Aos Governos Estaduais e Municipais
1. Tomar conhecimento das recomendações às Nações Unidas e ao Governo Federal, providenciando e agindo de acordo, no que couber ao Estado e ou ao Município;
2. fazer cumprir as leis que determinam a participação social, através dos conselhos, no planejamento, execução e controle nas áreas da saúde, educação e da criança;
3. estimular nas escolas a educação reprodutiva e a educação para a afetividade, como forma de prevenir doenças sexualmente transmitidas (inclusive a AIDS) e a gravidez indesejada, preparando as crianças e os jovens para o futuro;
4. criar programas de prevenção da violência, da violência familiar e da violência sexual contra as meninas e as jovens, divulgando as ações e os resultados.
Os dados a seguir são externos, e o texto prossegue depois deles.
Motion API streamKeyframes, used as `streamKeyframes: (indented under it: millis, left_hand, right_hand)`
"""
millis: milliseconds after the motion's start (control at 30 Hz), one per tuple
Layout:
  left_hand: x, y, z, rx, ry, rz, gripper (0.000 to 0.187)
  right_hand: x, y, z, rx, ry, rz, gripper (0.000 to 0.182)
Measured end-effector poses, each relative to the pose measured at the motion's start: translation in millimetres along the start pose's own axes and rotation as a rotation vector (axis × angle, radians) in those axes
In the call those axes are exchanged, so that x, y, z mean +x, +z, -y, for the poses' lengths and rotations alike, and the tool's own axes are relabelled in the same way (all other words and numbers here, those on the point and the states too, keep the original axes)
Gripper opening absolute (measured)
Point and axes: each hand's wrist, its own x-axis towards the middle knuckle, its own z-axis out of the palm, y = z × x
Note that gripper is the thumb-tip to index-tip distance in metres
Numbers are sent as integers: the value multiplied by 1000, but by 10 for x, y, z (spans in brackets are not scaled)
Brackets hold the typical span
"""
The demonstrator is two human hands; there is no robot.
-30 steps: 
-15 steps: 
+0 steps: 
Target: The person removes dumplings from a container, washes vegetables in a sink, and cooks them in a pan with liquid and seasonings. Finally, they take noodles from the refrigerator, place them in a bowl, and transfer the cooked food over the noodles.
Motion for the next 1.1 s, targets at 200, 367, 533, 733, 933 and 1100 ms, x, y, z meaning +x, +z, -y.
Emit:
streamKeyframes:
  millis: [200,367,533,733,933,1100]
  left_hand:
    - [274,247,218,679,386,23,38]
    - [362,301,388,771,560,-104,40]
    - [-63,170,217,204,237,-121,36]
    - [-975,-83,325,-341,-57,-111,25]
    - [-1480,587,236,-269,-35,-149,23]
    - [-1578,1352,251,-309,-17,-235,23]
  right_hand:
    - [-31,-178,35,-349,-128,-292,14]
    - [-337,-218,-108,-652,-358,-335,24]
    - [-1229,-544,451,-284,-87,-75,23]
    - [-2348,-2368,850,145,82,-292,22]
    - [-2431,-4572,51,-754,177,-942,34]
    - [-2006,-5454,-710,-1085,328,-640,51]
Aos que trabalham com Educação e com a Comunidade
1. Reforçar a educação dos jovens para a maternidade e a paternidade responsável;
2. reforçar na comunidade a noção de tolerância e a necessidade de resolver conflitos através do diálogo;
3. criar, no interior das comunidades, uma rede de apoio à família;
4. priorizar, em todos os níveis, os trabalhos de grupo, como forma ativa e exemplo de participação social;
5. desenvolver um sistema de informação e uma política de difusão dos programas bem sucedidos contra a violência, de modo que cheguem ao conhecimento de toda a sociedade;
6. procurar na comunidade as razões e as soluções para o problema da violência, envolvendo-a nos projetos que procuram conquistar a paz na família;
7. eleger, na comunidade, uma Ouvidora, uma pessoa capaz de ouvir e dar atenção às vítimas e de levar o assunto às Promotoras da Paz, um grupo de líderes comunitárias encarregado de ser a primeira instância no combate à violência. 8. promover, em cada comunidade, a formação de Grupos de Apoio, integrados por advogados, psicólogos, médicos e outros profissionais que possam dar apoio às vítimas da violência e aos agressores (que também devem ser vistas como vítimas);
9. produzir e disseminar material educativo e outros recursos de comunicação visando a construção de uma cultura da tolerância, do controle emocional, da resolução de conflitos e da conquista paz;
10. produzir um manual sobre a violência, destinado aos líderes comunitários, com o objetivo de conscientizá-los para a realidade da
violência institucional dos governos;
violência institucional da sociedade;
violência cultural e dos costumes;
violência na família (maltrato, violência sexual, negligência, abandono e violência psicológica);
violência de gênero.
11. tentar mudar o meio-ambiente familiar e os papéis tradicionais da mulher e do homem na família, redistribuindo-os, para que haja eqüidade;
12. usar o lema: “A Paz Começa em Casa”.